11 responses to “Wichita downtown boom could be over before it starts”

  1. Chuck

    Typical Bob Weeks column. Of course, I don’t think he’ll be writing a check to pay back the subsidies for his own suburban home.

  2. Anonymous

    As usual, an incomplete “analysis” with the usual ideological Libertarian slant.

  3. Anonymous

    Hey Chuck,

    “Typical Bob Weeks column. ” Well, yes it is, he’s a Libertarian, this appears to be his website. Imagine that, he writes things that back up his opinions.

    “Of course, I don’t think he’ll be writing a check to pay back the subsidies for his own suburban home.” No, he doesn’t need to write a check, they take it out of his paycheck, and he pays it with his mortgage, they’re called TAXES.

    I was in StL earlier in the week and there are a LOT of lofts for sale. Imagine three time the old crappy high rise buildings that downtown Wichita has, all lofts, and all of them about 20% occupancy. Bet someone’s glad they made that investment.



  4. Val in Valhala

    What suburban home?

    Bob Weeks doesn’t live in the suburbs.
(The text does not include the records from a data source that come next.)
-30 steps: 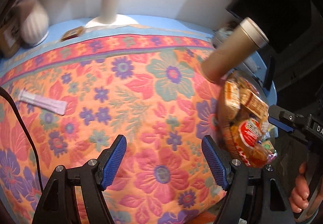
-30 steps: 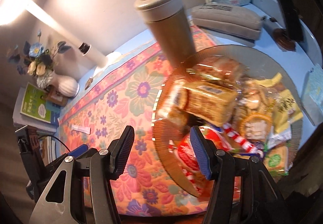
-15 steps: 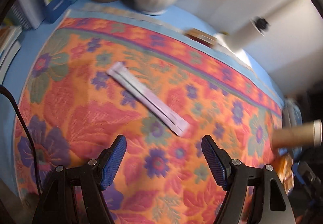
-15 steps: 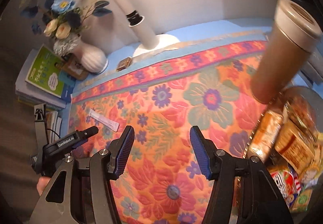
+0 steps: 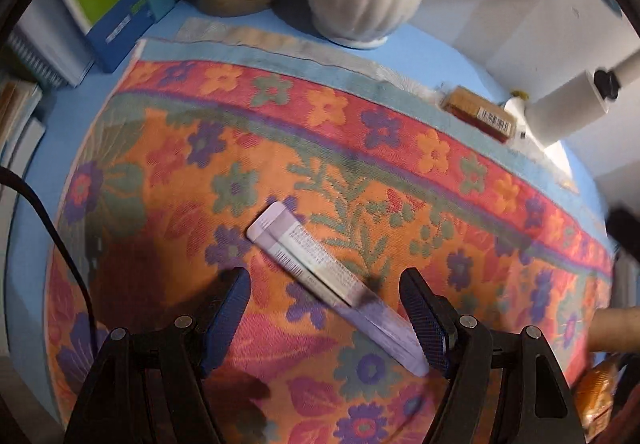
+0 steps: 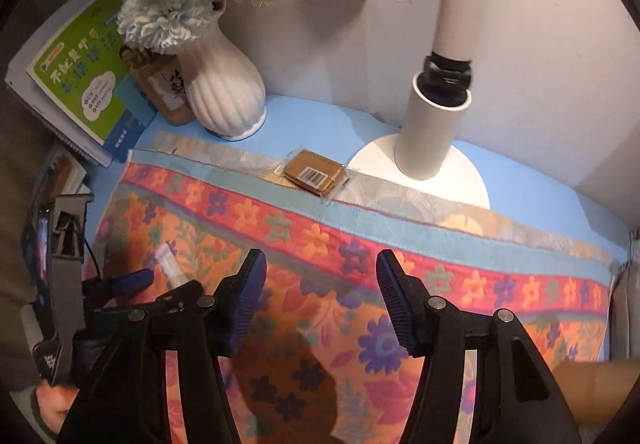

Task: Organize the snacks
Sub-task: 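Grasp the brown barcoded bar with the right gripper and lift it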

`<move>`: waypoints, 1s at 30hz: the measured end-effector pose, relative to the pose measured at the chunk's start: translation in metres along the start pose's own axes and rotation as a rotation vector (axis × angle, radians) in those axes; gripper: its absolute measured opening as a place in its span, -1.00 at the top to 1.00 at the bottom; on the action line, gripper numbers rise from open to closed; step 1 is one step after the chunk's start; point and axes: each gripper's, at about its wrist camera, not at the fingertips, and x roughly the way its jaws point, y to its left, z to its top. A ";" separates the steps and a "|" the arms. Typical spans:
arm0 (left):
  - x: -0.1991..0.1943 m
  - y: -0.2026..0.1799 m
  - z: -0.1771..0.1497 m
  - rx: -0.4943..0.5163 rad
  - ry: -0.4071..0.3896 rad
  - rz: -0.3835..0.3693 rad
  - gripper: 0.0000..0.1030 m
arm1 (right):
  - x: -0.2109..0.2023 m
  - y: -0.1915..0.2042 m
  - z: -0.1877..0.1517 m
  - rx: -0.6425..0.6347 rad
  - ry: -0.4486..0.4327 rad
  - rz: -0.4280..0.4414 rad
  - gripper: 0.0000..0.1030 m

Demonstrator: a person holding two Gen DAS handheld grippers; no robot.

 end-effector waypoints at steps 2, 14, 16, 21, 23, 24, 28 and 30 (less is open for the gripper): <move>0.007 -0.009 -0.001 0.068 -0.005 0.058 -0.45 | 0.023 -0.001 0.015 -0.046 0.045 0.001 -0.09; 0.006 -0.012 -0.016 0.198 -0.066 0.055 -0.48 | 0.106 0.020 0.063 -0.336 0.153 -0.037 -0.09; 0.005 -0.013 -0.019 0.201 -0.070 0.048 -0.53 | 0.115 0.018 0.066 -0.353 0.173 -0.029 -0.09; 0.005 -0.013 -0.020 0.191 -0.087 0.022 -0.63 | 0.122 0.014 0.074 -0.364 0.176 -0.015 -0.09; 0.004 -0.014 -0.019 0.189 -0.094 0.015 -0.63 | 0.126 0.015 0.079 -0.361 0.187 0.000 -0.09; 0.004 -0.013 -0.020 0.190 -0.096 0.009 -0.63 | 0.128 0.016 0.080 -0.358 0.196 0.016 -0.08; 0.001 -0.006 -0.019 0.176 -0.097 -0.012 -0.63 | 0.135 0.023 0.089 -0.364 0.198 0.034 0.21; -0.002 -0.003 -0.021 0.170 -0.095 -0.016 -0.63 | 0.139 0.027 0.091 -0.362 0.201 0.021 0.35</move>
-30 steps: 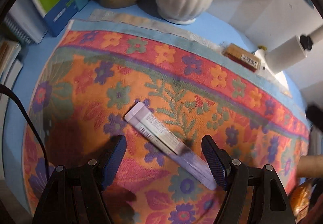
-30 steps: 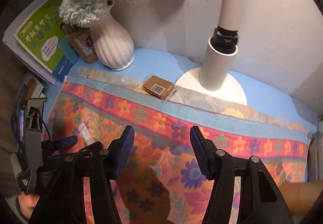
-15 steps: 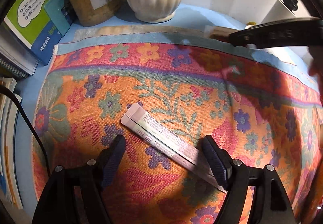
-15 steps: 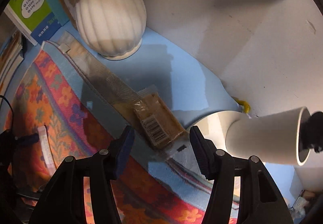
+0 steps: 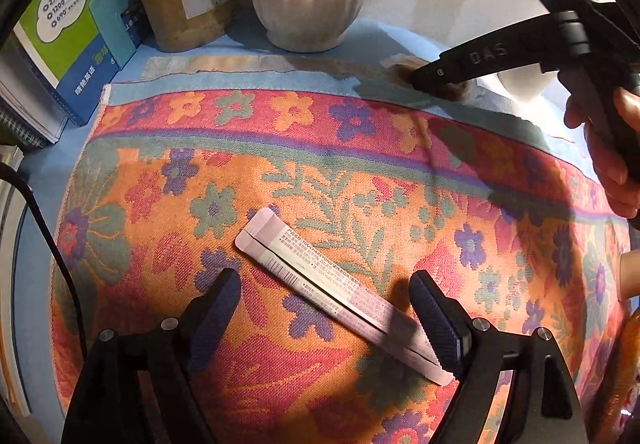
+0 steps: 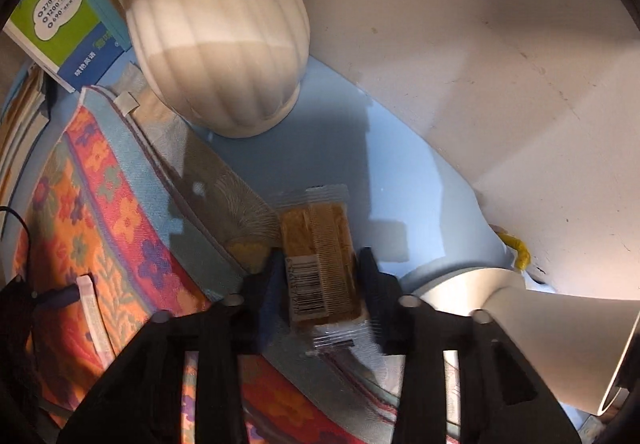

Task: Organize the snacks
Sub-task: 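Grasp the brown barcoded bar with the right gripper and lift it, then grasp the white-pink stick packet with left gripper while right carries the brown bar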

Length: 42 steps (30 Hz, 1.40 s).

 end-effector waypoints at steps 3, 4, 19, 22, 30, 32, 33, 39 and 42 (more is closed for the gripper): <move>-0.002 0.006 -0.001 -0.014 0.003 -0.015 -0.63 | -0.007 0.001 -0.001 0.013 -0.048 -0.022 0.35; -0.004 0.009 -0.002 -0.024 0.004 -0.025 -0.63 | -0.014 0.001 -0.003 0.031 -0.064 -0.032 0.35; 0.002 -0.001 0.002 -0.022 0.009 -0.022 -0.64 | -0.092 0.033 -0.160 0.308 -0.047 -0.042 0.35; 0.000 -0.024 -0.004 0.142 -0.040 0.065 -0.17 | -0.098 0.036 -0.196 0.371 -0.033 -0.046 0.35; -0.021 -0.013 -0.042 0.245 0.061 -0.193 0.61 | -0.086 0.034 -0.275 0.599 0.006 -0.014 0.34; -0.023 -0.008 -0.043 0.220 0.076 -0.197 0.60 | -0.082 0.037 -0.285 0.641 0.009 0.019 0.30; -0.024 -0.007 -0.046 0.205 0.086 -0.197 0.54 | -0.083 0.039 -0.287 0.650 0.002 0.021 0.21; -0.032 -0.015 -0.054 0.194 0.060 -0.156 0.08 | -0.089 0.043 -0.304 0.698 -0.021 0.054 -0.05; -0.011 -0.042 -0.038 0.251 0.021 -0.039 0.30 | -0.089 0.044 -0.311 0.698 -0.035 0.058 -0.04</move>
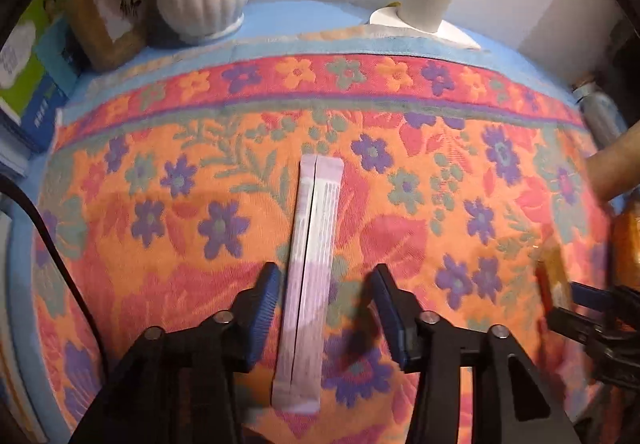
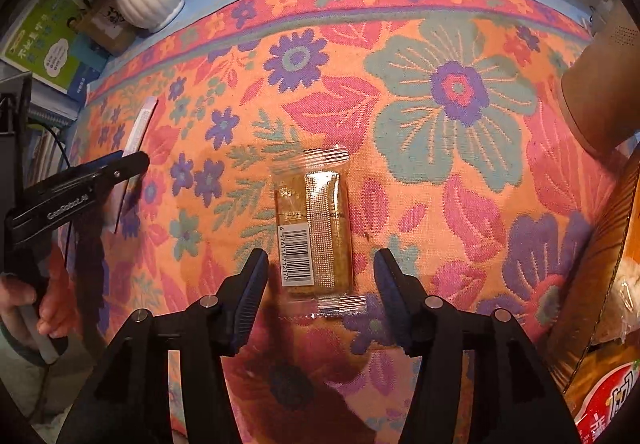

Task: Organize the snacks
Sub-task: 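Grasp the white-pink stick packet with left gripper while right carries the brown bar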

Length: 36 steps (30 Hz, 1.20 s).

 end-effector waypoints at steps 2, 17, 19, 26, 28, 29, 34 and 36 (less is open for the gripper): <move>0.001 -0.010 0.001 0.029 -0.012 0.042 0.51 | -0.002 0.000 -0.004 -0.021 -0.013 -0.030 0.10; -0.068 -0.019 -0.033 -0.127 -0.042 -0.262 0.64 | -0.058 0.016 -0.039 -0.040 -0.072 0.066 0.36; -0.082 -0.032 -0.030 -0.106 -0.067 -0.270 0.64 | -0.077 0.015 -0.044 -0.038 -0.102 0.069 0.36; -0.129 -0.089 -0.003 0.010 -0.163 -0.341 0.64 | -0.140 -0.010 -0.052 0.012 -0.239 0.040 0.36; -0.141 -0.116 0.003 0.058 -0.184 -0.378 0.64 | -0.159 -0.027 -0.056 0.039 -0.281 0.006 0.36; -0.146 -0.126 0.006 0.076 -0.191 -0.393 0.64 | -0.171 -0.039 -0.060 0.061 -0.308 -0.017 0.36; -0.167 -0.193 0.015 0.199 -0.213 -0.488 0.64 | -0.211 -0.095 -0.074 0.176 -0.387 -0.116 0.36; -0.171 -0.220 0.015 0.246 -0.210 -0.519 0.64 | -0.221 -0.120 -0.081 0.230 -0.411 -0.149 0.36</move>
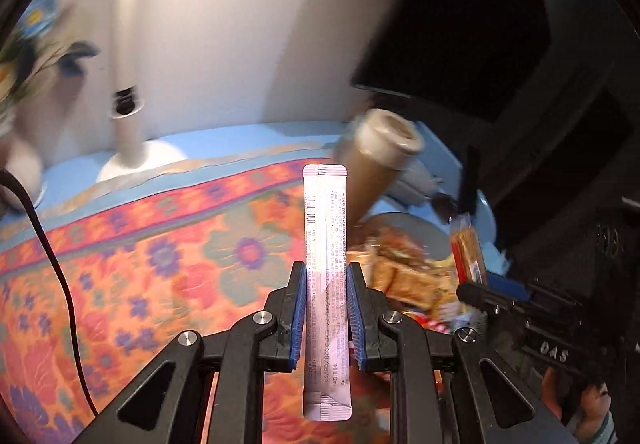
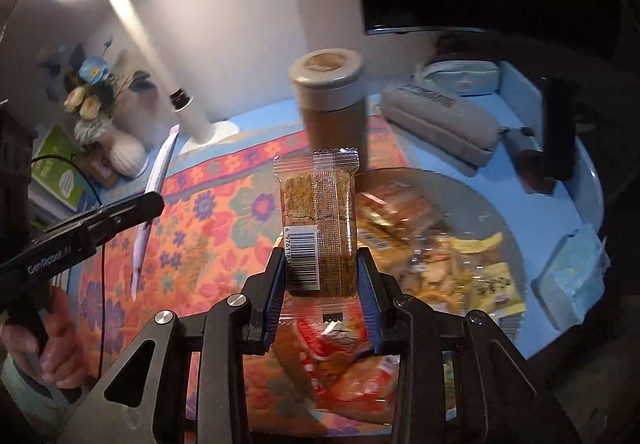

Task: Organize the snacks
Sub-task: 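Lower both held snacks onto the glass plate and open both grippers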

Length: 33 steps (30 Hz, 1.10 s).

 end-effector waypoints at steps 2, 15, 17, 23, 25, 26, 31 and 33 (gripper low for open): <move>0.011 -0.022 0.004 0.035 0.012 -0.032 0.64 | -0.009 -0.028 0.002 0.049 -0.017 -0.040 0.36; 0.093 -0.126 -0.006 0.195 0.137 -0.159 0.64 | -0.008 -0.108 0.012 0.104 -0.005 -0.101 0.31; 0.103 -0.131 -0.008 0.202 0.153 -0.160 0.61 | 0.003 -0.112 0.018 0.079 0.015 -0.075 0.24; 0.113 -0.120 -0.014 0.140 0.169 -0.108 0.10 | 0.017 -0.131 0.018 0.104 0.064 -0.039 0.24; 0.112 -0.110 -0.015 0.109 0.169 -0.096 0.10 | 0.018 -0.134 0.016 0.105 0.073 -0.046 0.24; 0.112 -0.105 -0.016 0.096 0.167 -0.086 0.10 | 0.019 -0.135 0.015 0.109 0.079 -0.047 0.24; 0.100 -0.084 -0.018 0.042 0.161 -0.048 0.10 | 0.021 -0.128 0.014 0.112 0.092 -0.022 0.24; 0.095 -0.074 -0.019 0.018 0.154 -0.035 0.10 | 0.020 -0.119 0.014 0.097 0.093 -0.012 0.24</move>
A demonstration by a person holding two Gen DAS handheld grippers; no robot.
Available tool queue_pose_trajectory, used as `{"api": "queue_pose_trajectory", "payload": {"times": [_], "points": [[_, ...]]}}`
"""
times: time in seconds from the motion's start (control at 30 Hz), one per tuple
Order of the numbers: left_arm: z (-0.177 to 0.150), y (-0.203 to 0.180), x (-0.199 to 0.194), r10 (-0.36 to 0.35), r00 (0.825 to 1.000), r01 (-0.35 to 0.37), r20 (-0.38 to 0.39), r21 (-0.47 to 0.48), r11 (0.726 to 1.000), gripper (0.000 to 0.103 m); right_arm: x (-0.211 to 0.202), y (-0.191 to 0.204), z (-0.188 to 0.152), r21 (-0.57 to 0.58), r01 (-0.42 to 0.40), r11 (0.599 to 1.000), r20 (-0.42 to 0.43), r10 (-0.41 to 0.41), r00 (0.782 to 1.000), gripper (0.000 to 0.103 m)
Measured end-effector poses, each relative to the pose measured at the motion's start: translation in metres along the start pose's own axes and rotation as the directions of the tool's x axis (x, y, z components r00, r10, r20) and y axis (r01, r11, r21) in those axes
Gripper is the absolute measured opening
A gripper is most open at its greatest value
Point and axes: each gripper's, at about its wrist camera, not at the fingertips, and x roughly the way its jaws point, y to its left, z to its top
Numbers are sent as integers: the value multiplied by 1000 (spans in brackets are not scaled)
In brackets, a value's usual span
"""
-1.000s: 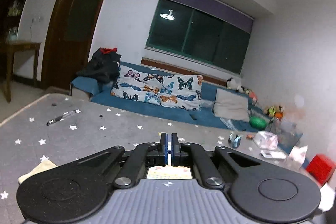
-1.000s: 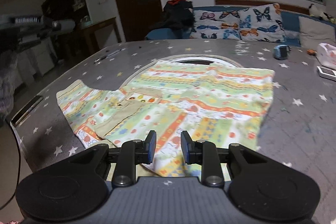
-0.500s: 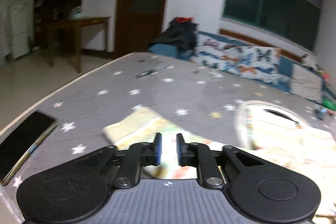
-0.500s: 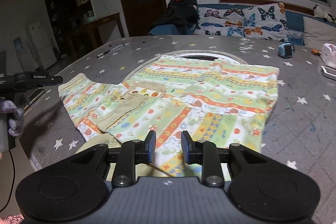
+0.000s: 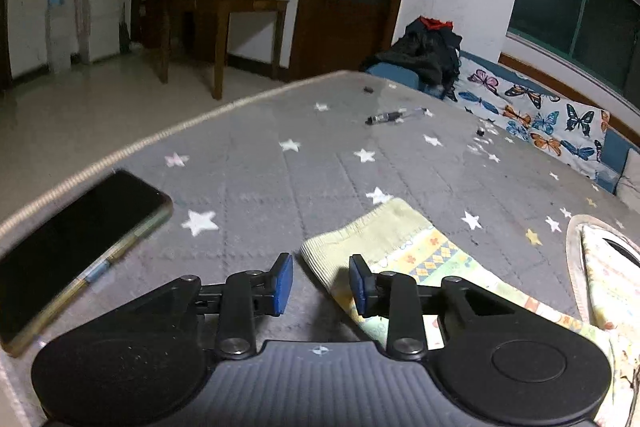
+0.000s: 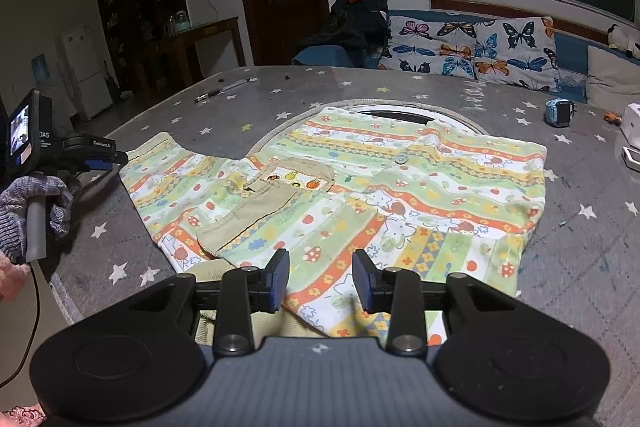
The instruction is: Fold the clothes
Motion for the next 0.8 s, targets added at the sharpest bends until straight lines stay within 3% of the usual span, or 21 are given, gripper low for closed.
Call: {"api": "queue_pose_trajectory", "payload": {"times": [0.07,0.13,0.3,0.4,0.47,0.53,0.7,0.8], "points": [[0,0,2,-3,1000,3,7,3,1000,24,0,0,0,1,0,1000,-1,0,1000,34],[2,2,4,-26,1000,26,3,-19,999,7,-1,0,-1,4,2,1000,0,-2,1000,34],[9,-4,-14,-121,992,123,42,-66,990,3,-6,-4,-4,19,11,1000,10,-11,1000,34],[14,-29,-45,-247,966,251,78,-43,967,3,-10,-10,-5,37,20,999,21,-21,1000,34],[15,-50,-67,-338,937,340,92,-3,941,3,-13,-15,-6,53,27,998,32,-29,999,34],[12,-76,-91,-444,891,441,93,49,896,2,-17,-21,-7,70,34,997,43,-37,998,34],[-10,-139,-133,-664,748,654,15,155,740,3,-27,-33,-11,109,53,993,70,-61,996,34],[-32,-172,-143,-726,685,720,-62,213,661,3,-33,-42,-12,138,68,988,83,-80,993,34]]}}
Looks like Chuck is misleading us again.

  5. SpentPenny (retired copper)

    I can’t understand why “progressives” feel the need to try to manage where others live! Good grief – stop stealing my money at the point of a gun (taxes) to subsidize things that few folks really want. If congested urban living makes sense economically because it is a popular choice, then developers will facilitate that. It is what they do.

    COW just fears it will end up like the school district – all the producing people will have fled for the burbs, leaving them with the non-paying dregs. COW needs to relax a little because unlike USD 259, most of the middle class burbs are within the COW boundaries so the residents there still pay COW taxes. The school district boundaries were drawn so far in the past that most of the middle class burbs are in the suburban school districts and 259 is out in the cold.

  6. Cybex

    Why are liberals always angry??? Comments similar to: “Typical Bob Weeks”, “Incomplete analysis”, and “Ideological Libertarian” serves no purpose except to indicate that the reader is upset and can not offer an alternative opinion that is. logical and well researched.

  7. Anonymous

    Well, most of the readers aren’t running around pretending to be “journalists” either.

  8. SpentPenny (retired copper)

    “Well, most of the readers aren’t running around pretending to be “journalists” either”

    That doesn’t address the point – why are liberals so angry all the time? Have you paid much attention to the demeanor of the liberals on TV? They are sour and dour – nothing is ever good enough. They have nothing to celebrate, ever!

    Get over it already – we live in the greatest country on Earth for people of any race or creed. Relish that and be happy about it instead of always trying to tear it down because it isn’t “perfect.” Nothing is, nor will it be. Love the country you have and stop yearning for a mythical land that isn’t practical or possible.

  9. Anonymous

    So what makes anyone think that it’s “liberals” who take issue with Bob’s posts? Because someone doesn’t agree with Bob, they are a liberal? Conservatives are just as angry. If they weren’t, the tea party wouldn’t have become what it is today.

  10. Mike

    Well, Conservatives don’t take (much) issue with Bob’s posts, and we’re angry (but not with Bob). We’d like to return Obama and get our money back. That would make us happy.



  11. Anonymous

    Actually, I am a conservative and I do take issue with Bob’s posts regularly. However, I am a Republican and not a Libertarian. I believe that both R and D have failed the American public and would agree that I’d like to see Obama be a one-term president.